If a line in the listing below includes the string "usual", pull it out.

::::

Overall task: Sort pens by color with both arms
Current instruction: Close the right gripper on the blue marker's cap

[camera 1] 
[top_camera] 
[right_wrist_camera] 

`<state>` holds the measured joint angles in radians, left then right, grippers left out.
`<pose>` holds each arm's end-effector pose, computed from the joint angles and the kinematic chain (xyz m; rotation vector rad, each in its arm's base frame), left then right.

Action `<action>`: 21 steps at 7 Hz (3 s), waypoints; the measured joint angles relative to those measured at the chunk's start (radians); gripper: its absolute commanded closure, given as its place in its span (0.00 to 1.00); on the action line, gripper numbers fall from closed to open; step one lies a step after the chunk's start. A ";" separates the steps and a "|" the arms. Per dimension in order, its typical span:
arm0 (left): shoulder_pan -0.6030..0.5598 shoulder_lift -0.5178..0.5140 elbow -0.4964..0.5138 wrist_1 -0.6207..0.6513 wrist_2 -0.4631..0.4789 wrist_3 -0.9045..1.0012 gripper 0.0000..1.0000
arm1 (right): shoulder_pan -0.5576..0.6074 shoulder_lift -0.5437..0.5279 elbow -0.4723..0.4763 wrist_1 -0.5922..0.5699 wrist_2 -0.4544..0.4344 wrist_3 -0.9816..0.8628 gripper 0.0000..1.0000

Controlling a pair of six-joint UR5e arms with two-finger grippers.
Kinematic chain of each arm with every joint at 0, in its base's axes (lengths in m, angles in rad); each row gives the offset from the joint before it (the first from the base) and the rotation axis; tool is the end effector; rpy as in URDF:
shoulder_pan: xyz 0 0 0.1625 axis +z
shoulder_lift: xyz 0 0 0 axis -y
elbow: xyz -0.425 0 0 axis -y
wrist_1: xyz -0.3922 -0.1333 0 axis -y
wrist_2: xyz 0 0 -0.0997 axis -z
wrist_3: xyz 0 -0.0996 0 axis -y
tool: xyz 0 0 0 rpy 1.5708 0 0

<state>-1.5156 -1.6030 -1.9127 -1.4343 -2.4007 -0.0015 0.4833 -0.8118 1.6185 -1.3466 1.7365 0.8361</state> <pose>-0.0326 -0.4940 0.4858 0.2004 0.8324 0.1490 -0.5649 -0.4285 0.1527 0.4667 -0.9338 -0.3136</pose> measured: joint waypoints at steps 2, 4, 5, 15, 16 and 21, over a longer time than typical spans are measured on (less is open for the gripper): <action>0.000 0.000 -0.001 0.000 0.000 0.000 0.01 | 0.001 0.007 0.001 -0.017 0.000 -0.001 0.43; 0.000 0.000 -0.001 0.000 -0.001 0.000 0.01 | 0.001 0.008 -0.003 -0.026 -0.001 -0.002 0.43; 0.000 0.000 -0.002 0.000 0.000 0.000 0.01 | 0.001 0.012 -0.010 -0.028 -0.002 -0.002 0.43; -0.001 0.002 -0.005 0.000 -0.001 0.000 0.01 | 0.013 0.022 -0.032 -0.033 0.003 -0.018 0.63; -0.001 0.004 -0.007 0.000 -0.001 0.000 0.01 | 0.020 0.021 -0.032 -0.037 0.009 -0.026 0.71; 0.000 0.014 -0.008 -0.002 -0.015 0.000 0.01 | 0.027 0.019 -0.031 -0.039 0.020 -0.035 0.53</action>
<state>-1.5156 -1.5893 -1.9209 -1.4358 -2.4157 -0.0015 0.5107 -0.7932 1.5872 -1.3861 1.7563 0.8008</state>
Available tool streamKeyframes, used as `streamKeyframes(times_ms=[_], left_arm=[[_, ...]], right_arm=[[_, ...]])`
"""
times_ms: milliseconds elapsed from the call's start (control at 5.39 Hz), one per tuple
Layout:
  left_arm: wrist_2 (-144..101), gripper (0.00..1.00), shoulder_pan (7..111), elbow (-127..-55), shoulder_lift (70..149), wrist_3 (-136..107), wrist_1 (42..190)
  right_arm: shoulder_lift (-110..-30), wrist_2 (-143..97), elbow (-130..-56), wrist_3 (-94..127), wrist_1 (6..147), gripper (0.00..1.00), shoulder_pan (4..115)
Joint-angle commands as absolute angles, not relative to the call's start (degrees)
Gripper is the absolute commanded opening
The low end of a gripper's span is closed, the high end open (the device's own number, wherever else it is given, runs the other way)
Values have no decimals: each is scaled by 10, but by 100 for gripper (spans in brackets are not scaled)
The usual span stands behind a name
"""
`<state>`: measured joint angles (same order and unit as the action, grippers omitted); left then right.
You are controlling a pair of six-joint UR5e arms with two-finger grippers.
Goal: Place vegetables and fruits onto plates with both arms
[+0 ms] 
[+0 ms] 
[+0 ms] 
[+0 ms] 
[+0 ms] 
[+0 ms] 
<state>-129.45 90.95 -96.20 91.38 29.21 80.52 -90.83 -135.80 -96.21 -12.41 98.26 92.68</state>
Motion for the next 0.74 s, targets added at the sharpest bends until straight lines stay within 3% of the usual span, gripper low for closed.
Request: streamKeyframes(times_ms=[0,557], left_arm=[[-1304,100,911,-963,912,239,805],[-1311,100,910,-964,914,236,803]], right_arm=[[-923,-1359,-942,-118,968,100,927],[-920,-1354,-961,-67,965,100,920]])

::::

Output of the task:
The usual span stands behind a name
Motion for the next 0.74 s, targets added at the sharpest bends until straight lines stay within 3% of the usual span, gripper low for closed.

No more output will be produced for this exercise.